The focus will also be on US Treasury yields, which have already risen sharply. A continued increase in yields could set further pressure on borrowing costs and exacerbate the risk of a recession. Credit rating agencies are also reassessing the impact of the geopolitical tensions and potential downgrades could add to the pressure, increasing risk premiums on top of rising benchmark rates.

Regional Developments and Political Shifts

In Australia, Wednesday’s February inflation data will be a key indicator of the country’s economic health. Meanwhile, New Zealand is facing increased scrutiny from Fitch Ratings, which has downgraded its outlook to ‘Negative’ due to concerns about debt reduction. Fitch’s assessment suggests that both private and public sector debt levels are unlikely to decrease significantly in the near future.

South Australia’s state government has secured a comfortable re-election victory, while the Australia-New Zealand defense alliance is gaining momentum, with growing expectations that both countries will procure their next generation of frigates from Japan.

Fonterra Results and Local Focus

Locally, today’s Fonterra results will be of particular interest to New Zealand investors. Beyond that, data releases will be relatively light this week, with a focus on February mortgage data.

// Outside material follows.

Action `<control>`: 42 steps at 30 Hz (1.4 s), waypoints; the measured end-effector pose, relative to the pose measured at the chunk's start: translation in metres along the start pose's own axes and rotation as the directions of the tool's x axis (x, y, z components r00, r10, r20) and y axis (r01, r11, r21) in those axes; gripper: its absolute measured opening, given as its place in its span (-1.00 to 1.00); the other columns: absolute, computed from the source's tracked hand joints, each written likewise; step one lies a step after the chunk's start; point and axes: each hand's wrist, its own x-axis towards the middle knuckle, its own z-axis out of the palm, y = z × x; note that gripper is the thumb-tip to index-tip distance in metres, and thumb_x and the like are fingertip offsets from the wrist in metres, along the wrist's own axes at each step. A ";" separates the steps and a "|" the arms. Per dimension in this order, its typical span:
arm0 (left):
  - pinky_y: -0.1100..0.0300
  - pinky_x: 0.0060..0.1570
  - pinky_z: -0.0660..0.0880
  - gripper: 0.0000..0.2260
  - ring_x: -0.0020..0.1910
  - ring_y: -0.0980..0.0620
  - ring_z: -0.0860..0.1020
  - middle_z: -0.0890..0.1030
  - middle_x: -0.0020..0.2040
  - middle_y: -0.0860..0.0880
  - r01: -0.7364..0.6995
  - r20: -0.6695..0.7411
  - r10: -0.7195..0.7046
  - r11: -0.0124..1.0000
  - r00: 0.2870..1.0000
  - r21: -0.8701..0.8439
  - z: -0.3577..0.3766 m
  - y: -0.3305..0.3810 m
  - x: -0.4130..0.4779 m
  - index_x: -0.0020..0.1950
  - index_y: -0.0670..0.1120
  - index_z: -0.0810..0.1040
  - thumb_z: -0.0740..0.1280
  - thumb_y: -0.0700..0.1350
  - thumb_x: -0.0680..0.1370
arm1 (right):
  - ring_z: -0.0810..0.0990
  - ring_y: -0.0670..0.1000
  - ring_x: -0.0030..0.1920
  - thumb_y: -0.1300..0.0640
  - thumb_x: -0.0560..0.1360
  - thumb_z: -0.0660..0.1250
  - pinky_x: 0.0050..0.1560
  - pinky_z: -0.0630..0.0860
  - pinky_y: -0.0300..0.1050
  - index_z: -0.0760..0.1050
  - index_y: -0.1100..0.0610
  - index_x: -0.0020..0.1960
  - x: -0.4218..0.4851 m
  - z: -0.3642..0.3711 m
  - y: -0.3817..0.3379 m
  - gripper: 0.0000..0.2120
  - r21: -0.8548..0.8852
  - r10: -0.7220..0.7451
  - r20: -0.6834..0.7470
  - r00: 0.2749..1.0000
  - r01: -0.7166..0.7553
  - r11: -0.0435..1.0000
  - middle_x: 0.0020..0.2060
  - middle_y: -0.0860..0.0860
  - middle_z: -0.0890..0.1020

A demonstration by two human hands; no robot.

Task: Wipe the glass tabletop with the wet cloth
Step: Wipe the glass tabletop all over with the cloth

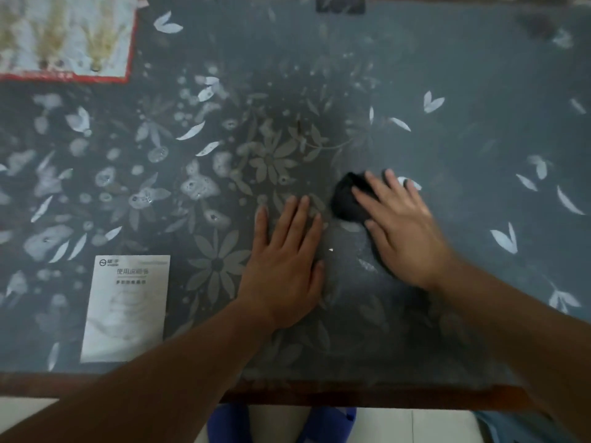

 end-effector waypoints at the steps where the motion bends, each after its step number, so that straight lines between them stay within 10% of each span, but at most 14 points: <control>1: -0.36 0.56 -0.08 -0.39 0.68 -0.13 -0.08 0.04 0.69 -0.18 0.001 -0.005 -0.001 1.000 1.000 0.000 0.000 0.000 0.001 0.65 -0.15 0.18 0.05 0.10 0.64 | 0.09 0.25 0.59 0.06 0.64 0.08 0.57 -0.01 0.24 0.24 0.06 0.57 0.024 -0.006 0.009 -0.50 0.007 0.075 -0.028 0.997 -0.075 0.997 0.59 0.10 0.21; 5: -0.36 0.56 -0.06 -0.39 0.68 -0.13 -0.05 0.07 0.68 -0.18 0.011 -0.009 -0.011 1.000 1.000 0.015 0.003 -0.001 0.002 0.64 -0.14 0.21 0.08 0.10 0.64 | -0.05 0.19 0.62 0.03 0.67 0.03 0.57 -0.17 0.15 0.09 -0.02 0.62 0.100 -0.016 0.019 -0.49 0.062 0.321 -0.077 0.944 -0.317 0.947 0.63 0.04 0.07; 12: -0.38 0.55 -0.01 -0.40 0.68 -0.15 -0.02 0.10 0.68 -0.19 0.028 0.016 -0.027 1.000 0.999 -0.010 -0.003 0.003 0.001 0.62 -0.15 0.28 0.12 0.10 0.62 | 0.10 0.19 0.60 0.01 0.65 0.04 0.58 0.01 0.22 0.24 0.03 0.57 0.013 -0.007 0.006 -0.51 -0.003 -0.035 0.055 0.998 0.035 0.999 0.59 0.06 0.21; 17: -0.34 0.53 0.05 -0.50 0.61 -0.17 0.20 0.26 0.61 -0.16 0.027 -0.072 -0.037 0.990 0.997 -0.141 -0.012 -0.006 0.013 0.50 -0.03 0.37 0.18 0.10 0.59 | -0.03 0.17 0.62 0.01 0.67 0.02 0.59 -0.14 0.15 0.11 -0.03 0.61 0.108 -0.022 0.023 -0.49 0.058 0.346 -0.095 0.933 -0.342 0.938 0.62 0.03 0.09; 30: -0.42 0.53 -0.15 -0.36 0.67 -0.25 -0.10 0.01 0.70 -0.11 0.049 -0.005 -0.049 0.993 0.999 0.105 -0.037 -0.103 0.163 0.67 0.11 0.09 -0.09 0.33 0.62 | 0.03 0.17 0.61 -0.01 0.65 -0.01 0.59 -0.03 0.20 0.17 0.02 0.60 0.073 -0.018 0.001 -0.48 -0.037 0.206 0.014 0.978 -0.205 0.978 0.61 0.05 0.14; 36: -0.44 0.51 -0.10 -0.37 0.66 -0.26 -0.06 0.06 0.69 -0.13 0.033 -0.044 -0.030 0.996 0.999 0.081 -0.033 -0.104 0.164 0.66 0.09 0.15 -0.02 0.31 0.63 | -0.02 0.18 0.62 0.03 0.67 0.04 0.59 -0.12 0.15 0.11 -0.01 0.62 0.166 -0.030 0.022 -0.49 0.080 0.470 -0.116 0.875 -0.463 0.883 0.62 0.04 0.08; 42: -0.46 0.50 -0.10 -0.37 0.66 -0.28 -0.04 0.07 0.69 -0.15 0.031 -0.035 -0.028 0.995 0.999 0.092 -0.034 -0.104 0.167 0.66 0.07 0.15 0.00 0.29 0.63 | 0.07 0.18 0.61 0.04 0.64 0.05 0.58 0.02 0.22 0.22 0.03 0.56 0.080 -0.017 0.001 -0.51 -0.055 0.063 0.060 0.996 -0.060 0.997 0.60 0.06 0.17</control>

What to Expect in the Coming Days

The coming week will be defined by a delicate balance between geopolitical risk and economic data. Investors will be closely monitoring developments in the Persian Gulf, as well as key economic indicators from the US, Australia, and China. The potential for further escalation in the conflict, coupled with the risk of stagflation, creates a highly uncertain environment. The lack of appetite for a repeat of the pandemic-era ‘fiscal put’ – the implicit promise of government and central bank intervention to support asset prices – adds to the anxiety. Market volatility is expected to remain elevated as investors reassess their positions and prepare for a potentially challenging economic landscape.

Commodity Snapshot: The price of gold has experienced a dramatic decline, falling by $83 to $4590/oz, representing a 10.5% weekly drop – its largest in over 40 years. Silver has also seen a significant retreat, down $2 to $67.50/oz, a 16% weekly decline. American oil prices are holding steady at just over $98/bbl, while Brent crude has risen to over $112/bbl.

Currency Movements: The Kiwi dollar is currently trading at 58.3 US cents, little changed from Saturday, but up 40 bps over the past week. Against the Australian dollar, it remains at 83 Australian cents. Bitcoin is trading at US$68,741, down 1.3% from Saturday.